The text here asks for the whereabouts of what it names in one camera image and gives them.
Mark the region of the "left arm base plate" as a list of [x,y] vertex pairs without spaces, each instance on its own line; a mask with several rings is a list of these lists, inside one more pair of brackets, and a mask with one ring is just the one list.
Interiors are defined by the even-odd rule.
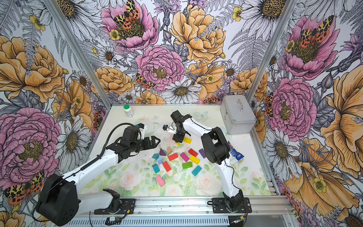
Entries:
[[112,202],[106,209],[94,211],[95,215],[129,215],[134,213],[135,199],[122,198],[118,202]]

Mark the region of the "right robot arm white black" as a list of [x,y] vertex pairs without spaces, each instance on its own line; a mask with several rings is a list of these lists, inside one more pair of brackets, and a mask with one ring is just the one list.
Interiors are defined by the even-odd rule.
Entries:
[[198,123],[190,114],[181,115],[179,111],[171,114],[172,126],[164,125],[163,130],[173,134],[173,141],[182,143],[185,135],[200,137],[207,159],[213,163],[223,185],[225,205],[229,212],[237,212],[244,204],[243,191],[233,179],[234,169],[230,164],[230,146],[219,127],[210,128]]

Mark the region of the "magenta block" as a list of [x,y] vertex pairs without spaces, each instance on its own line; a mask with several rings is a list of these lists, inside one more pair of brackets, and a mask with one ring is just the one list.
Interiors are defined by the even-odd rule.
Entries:
[[185,162],[189,162],[190,158],[184,153],[182,152],[180,154],[180,157],[185,161]]

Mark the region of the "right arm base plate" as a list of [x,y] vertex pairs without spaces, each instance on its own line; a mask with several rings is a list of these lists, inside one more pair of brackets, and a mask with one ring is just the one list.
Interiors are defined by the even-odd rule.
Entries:
[[207,202],[209,206],[212,206],[213,213],[221,214],[249,214],[252,213],[251,202],[249,198],[244,197],[242,201],[238,201],[237,203],[234,200],[229,200],[225,198],[212,198]]

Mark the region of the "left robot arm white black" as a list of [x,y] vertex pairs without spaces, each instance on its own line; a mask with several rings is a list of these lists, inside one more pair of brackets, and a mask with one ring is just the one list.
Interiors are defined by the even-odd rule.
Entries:
[[157,148],[161,140],[155,136],[146,137],[144,124],[125,126],[123,135],[110,143],[106,140],[101,153],[91,161],[61,176],[48,177],[40,193],[34,212],[44,216],[57,226],[70,222],[76,215],[90,211],[118,213],[122,209],[120,195],[112,189],[100,193],[80,195],[79,192],[98,175],[116,166],[121,161],[139,152]]

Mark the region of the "green block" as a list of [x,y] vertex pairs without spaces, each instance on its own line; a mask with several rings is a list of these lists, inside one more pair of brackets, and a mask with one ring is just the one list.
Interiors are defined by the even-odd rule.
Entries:
[[193,166],[193,163],[192,163],[192,162],[185,162],[185,163],[182,163],[182,168],[183,168],[183,169],[192,168],[192,166]]

- [What this task involves] Respond with the count of lines above holding the string "plate", and leave out everything else.

- [Written response] 2